Walbolt came on board in 1963 as the firm's 12th lawyer. Today Carlton Fields has more than 400 attorneys and government and financial consultants in offices spanning California, Connecticut, Florida, Georgia, New York and Washington, D.C.
As an appellate lawyer for Carlton Fields, Walbolt has been involved in some of the firm's most notable cases. The list ranges from the appeal of the laws that banned same-sex marriage in Florida to helping lift multiple death row convictions.

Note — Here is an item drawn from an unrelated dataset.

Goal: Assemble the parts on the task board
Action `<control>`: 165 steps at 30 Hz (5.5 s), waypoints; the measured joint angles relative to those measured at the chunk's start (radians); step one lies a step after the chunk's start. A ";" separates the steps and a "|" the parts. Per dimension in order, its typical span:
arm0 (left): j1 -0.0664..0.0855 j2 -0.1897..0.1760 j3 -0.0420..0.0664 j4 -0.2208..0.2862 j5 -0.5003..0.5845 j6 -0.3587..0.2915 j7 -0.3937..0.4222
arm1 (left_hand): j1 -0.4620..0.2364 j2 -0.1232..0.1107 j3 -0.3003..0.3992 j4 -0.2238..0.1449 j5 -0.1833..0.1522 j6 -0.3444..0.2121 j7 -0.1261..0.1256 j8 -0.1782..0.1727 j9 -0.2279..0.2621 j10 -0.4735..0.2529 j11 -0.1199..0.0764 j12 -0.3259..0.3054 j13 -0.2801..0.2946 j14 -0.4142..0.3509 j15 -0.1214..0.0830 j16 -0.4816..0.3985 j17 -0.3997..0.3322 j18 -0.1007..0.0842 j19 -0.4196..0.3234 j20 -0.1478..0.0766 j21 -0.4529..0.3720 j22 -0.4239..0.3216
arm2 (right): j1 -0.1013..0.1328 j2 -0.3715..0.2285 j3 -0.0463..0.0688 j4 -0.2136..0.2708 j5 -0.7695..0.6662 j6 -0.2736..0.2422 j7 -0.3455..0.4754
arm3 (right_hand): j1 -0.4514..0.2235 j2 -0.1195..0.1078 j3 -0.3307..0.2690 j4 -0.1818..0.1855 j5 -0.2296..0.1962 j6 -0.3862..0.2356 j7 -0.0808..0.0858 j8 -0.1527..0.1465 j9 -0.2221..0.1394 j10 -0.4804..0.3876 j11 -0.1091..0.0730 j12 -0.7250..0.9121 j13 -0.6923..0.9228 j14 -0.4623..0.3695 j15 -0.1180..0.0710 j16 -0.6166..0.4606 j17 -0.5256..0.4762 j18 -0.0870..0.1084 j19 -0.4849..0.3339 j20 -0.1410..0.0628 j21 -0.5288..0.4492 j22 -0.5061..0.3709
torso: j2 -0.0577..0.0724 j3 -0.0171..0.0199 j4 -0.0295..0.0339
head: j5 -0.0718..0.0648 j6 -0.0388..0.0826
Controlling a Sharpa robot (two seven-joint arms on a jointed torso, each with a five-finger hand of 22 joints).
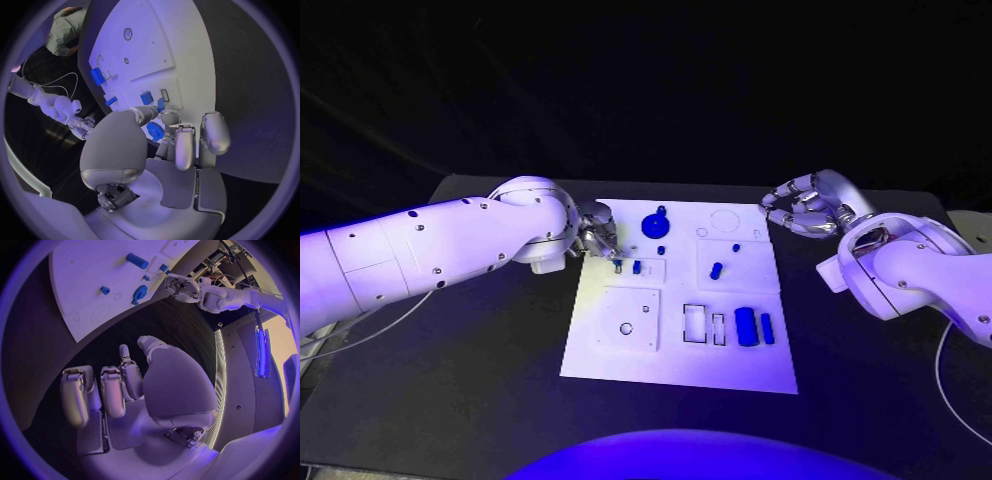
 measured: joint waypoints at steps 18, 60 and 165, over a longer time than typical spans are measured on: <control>-0.004 0.010 -0.002 -0.008 -0.009 0.036 -0.024 | -0.004 -0.007 0.003 0.003 0.020 0.015 -0.004 -0.004 -0.005 0.011 0.000 0.004 0.007 0.000 0.000 0.000 0.000 0.000 0.004 0.004 0.000 0.001 | 0.000 -0.001 0.000 0.001 0.000 0.002 0.000 | 0.000 0.000 0.000 0.000 0.000 0.000 0.000 0.000 0.000 0.000 0.000 0.000 0.000 0.000 0.000 0.000 0.000 0.000 0.000 0.000 0.000 0.000 | 0.000 0.0001 0.0006 | -0.001 -0.004; -0.006 0.014 -0.005 -0.005 0.000 0.042 -0.038 | -0.093 -0.031 0.052 -0.053 0.127 0.045 -0.020 0.001 0.013 0.068 -0.025 0.030 0.049 0.000 -0.022 0.010 0.000 0.000 0.023 -0.016 0.015 0.034 | 0.000 -0.003 0.000 0.001 0.000 0.002 0.000 | 0.000 0.000 0.000 0.000 0.000 0.000 0.000 0.000 0.000 0.000 0.000 0.000 0.000 0.000 0.000 0.000 0.000 0.000 0.000 0.000 0.000 0.000 | 0.000 0.0001 -0.0001 | -0.001 -0.006; -0.007 0.021 -0.004 -0.042 0.032 0.024 -0.044 | -0.281 -0.038 -0.223 0.062 0.102 0.112 -0.055 -0.004 0.042 0.074 -0.036 0.032 0.035 0.000 -0.036 0.023 0.000 -0.016 0.043 -0.028 0.027 0.068 | -0.001 -0.006 0.000 -0.001 0.005 -0.004 0.010 | -0.044 -0.019 0.012 0.001 0.000 -0.007 0.000 0.004 -0.004 -0.004 -0.004 -0.010 0.001 0.000 0.000 -0.008 -0.001 0.000 0.000 0.000 -0.016 0.000 | 0.000 -0.0006 -0.0005 | -0.007 -0.012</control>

In September, the American Bar Association's Death Penalty Representation Project will award Walbolt the 2016 John Paul Stevens Guiding Hand of Counsel Award, for her pro bono work assisting those facing death sentences. The award, in its fifth year, is one of the pinnacles of the profession, and American Bar Association officials who chose Walbolt for the award, according to a statement, were “simply blown away” by her accomplishments. Among her many letters of recommendation, there was one from prominent Harvard Law School Professor Laurence Tribe, who calls Walbolt a “legal angel.”
Here are three key business lessons Walbolt has learned over her career:
Pro bono work is important and rewarding: In 2014, Carlton Fields represented six same-sex couples in Florida, free of charge. It was a frightening courtroom experience in Dade County, Walbolt recalls, with the room full of people saying hurtful things to her clients about not being fit to be parents. When the judge ruled in favor of the couples, Walbolt says there was such vindication. “That's why we went to law school — to represent people and help them get their rights,” Walbolt says. “I don't think there is anything more satisfying than that.”
Get out of your comfort zone: Pro bono work allowed Walbolt to practice and learn different areas of law and work with different groups of people. Getting involved in this kind of work gives a different perspective on life, Walbolt says. For example, she'll never forget visiting death row and seeing how the people convicted with death sentences live.
Find mentors: Walbolt became passionate about pro bono work by feeding off the fervor demonstrated by her two mentors. She looked up to Carlton Fields' Reese Smith, who founded Florida Legal Services and was well known as “Mr. Pro Bono.” She also learned from Thomas Clark, who worked for the firm and was an advocate for the rights of the mentally handicapped.